She stood and faced the door, dared herself to walk through it. Even more, to travel the short distance to the Duke’s Suite and her husband.
She must have been truly courageous after all, because she opened the door without hesitation.
He removed his boots, then his shirt, and finally his trousers and undergarments, walking into the bathing chamber barefooted. This room was more luxurious than the chamber at Kilmarin. He was surprised at how quickly he’d come to enjoy—and perhaps expect—luxury.
He stared at his image in the pier glass. Tonight, he looked like a workman with streaks of black across his forehead and cheeks. He washed with icy water and dried with a length of toweling, scrubbing at his head until his hair was nearly dry.
He left the bathing chamber to find Sarah standing in the middle of the Duke’s Suite.
For the longest moment, she simply stared at him, her gray eyes widening.
He looked away, not to avoid the intensity of her stare, but to mitigate its effect on him. He walked toward the bed. The maid had pulled down the counterpane and turned down the sheets.
“Are your diamonds all right?”
“Everything is fine,” he said, sitting on the mattress and draping the sheet over his lap, feeling curiously like an untried boy with randy thoughts. Or a bridegroom.
“What is this?” she asked, picking up the slender notebook he’d left on the table beside the chair.
He stilled, keeping himself from racing across theroom and pulling it from her grasp. Sooner or later, she was bound to discover it. Sooner or later, she was going to find out. Better now. Better when their marriage teetered on the brink of dissolution.
She smiled at him quizzically, but he didn’t say a word. Nor did he speak when she opened the book and began to read its contents. At first she frowned, but then she started glancing at him repeatedly, as if seeking either his reassurance or his confirmation.
“What is this, Douglas?” she asked, as prettily as if she were noticing a button loose on his shirt or inquiring as to part of the process of making diamonds.
He clasped one hand to the back of his neck and tilted his head back, his gaze on the ceiling. He breathed deeply once, then again, letting the second breath out slowly, gaining time.
“It’s where I write those things I learn. So that I don’t forget.”
“Is it so important to know how to address a duchess?” Her brow furrowed.
“I know little of the nobility,” he said.
At her silence, he knew she was waiting for more of an explanation. “I was born without anything to call my own,” he said. “I didn’t have a house like Chavensworth. I had only heard of Kilmarin in tones of awe. I made myself what I am. And I’m proud of that, but I don’t have a lineage like yours. I’m not a Tulloch of Kilmarin, and I’m not the offspring of a noble. I am simply Douglas Eston.”
She didn’t answer him. Instead, she sat and studied her hands with great deliberation, as if surprised to see them attached to her wrists.
“Chavensworth has never been mine,” she said. “It’s been my burden, my responsibility, perhaps. But I can’tinherit it because I’m a woman. I’ve always known that.”
“But you’ve also been a Herridge from Chavensworth. You grew up knowing that everything around you belonged to a family that could trace its lineage back six hundred years. You have a title that you can never lose because of your birth. Or marriage.”
She looked at him, but he didn’t allow her to speak.

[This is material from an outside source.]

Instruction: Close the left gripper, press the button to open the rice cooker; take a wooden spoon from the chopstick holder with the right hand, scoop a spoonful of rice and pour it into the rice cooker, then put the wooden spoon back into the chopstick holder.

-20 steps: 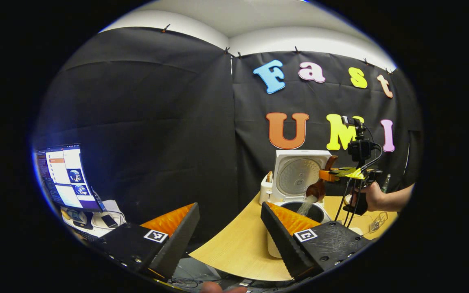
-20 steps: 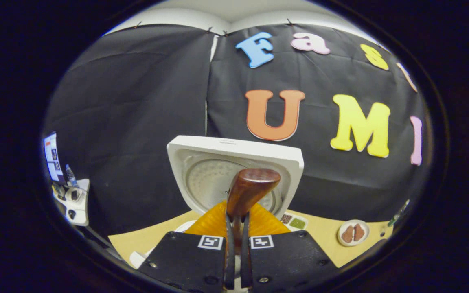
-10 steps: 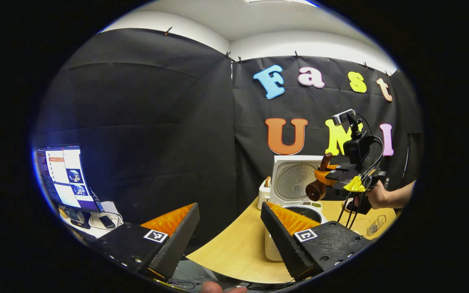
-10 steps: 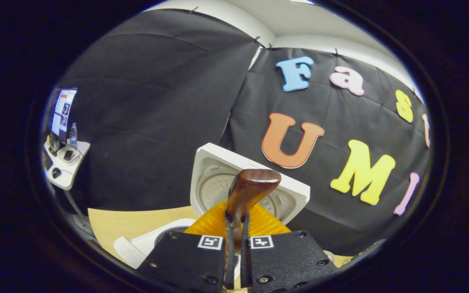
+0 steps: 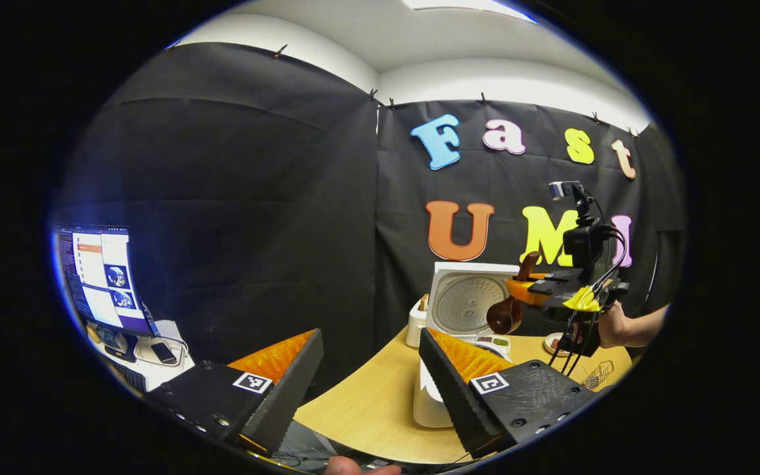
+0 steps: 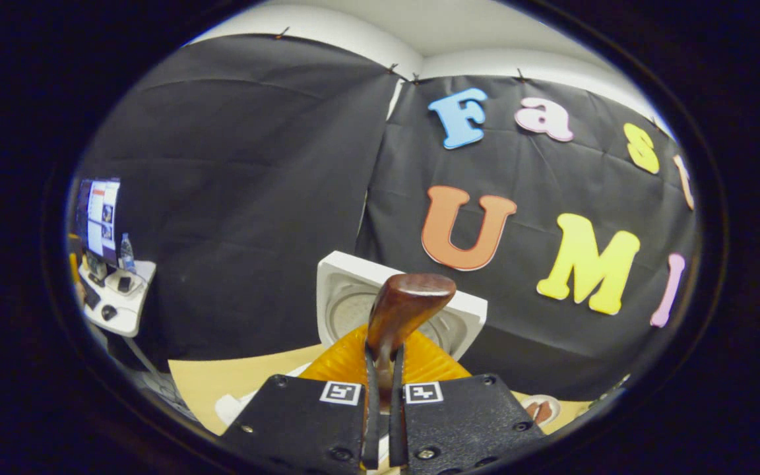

“I lied to you once, when I told you I had a happy childhood. I didn’t. I was made an orphan at the age of eight. I stole and begged for enough food to eat. I was hungry as a child, for food, for knowledge, for something better than I had.” He smiled. “Do you know how I met Alano?” he asked. “I was robbing him.” He looked down at the floor. “Alano was determined to rescue me.” He glanced at her. “And he did. He taught me to read and bought me books. I couldn’t get enough of it. It’s as if someone gave me whiskey and I was drunk on learning.”
He studied the ceiling. “You think I don’t sound like a Scot? You should have heard me then. No one could understand a word I said. Alano was all for making something of me, so he taught me manners, first, then how to dress, how to act properly.”
He folded his arms, leaned one shoulder against the carved headboard. “I learned Spanish first, from Alano, then French, and a few other languages as well. The more I traveled, the less I sounded like myself, until I could talk without an accent—or much of one.”
“Why are you telling me this? Do you think I’ll be repulsed?”
He smiled again. “It’s not a repulsive story, for all that, Sarah,” he said. “It’s proof that a man can make of himself what he wants.
“I decided that I wanted to be more than an alley rat, stinking of salmon. I wagered at first, finding that my luck at the tables was better than it should have been. The first time I lost all my money, I learned that I could be as much a fool as anyone. So I began to buy from one town and sell to the next, becoming little more than a peddler, with my wagon and my wares. I learned what people wanted and gave it to them. I learned that I was fascinated with all things odd and unusual. I learned that I was better suited to the role of merchant than adventurer.”
“Is that why you hesitate when you speak, sometimes, as if you’re searching for the right word?”
“You rob the words from me, Sarah,” he said softly.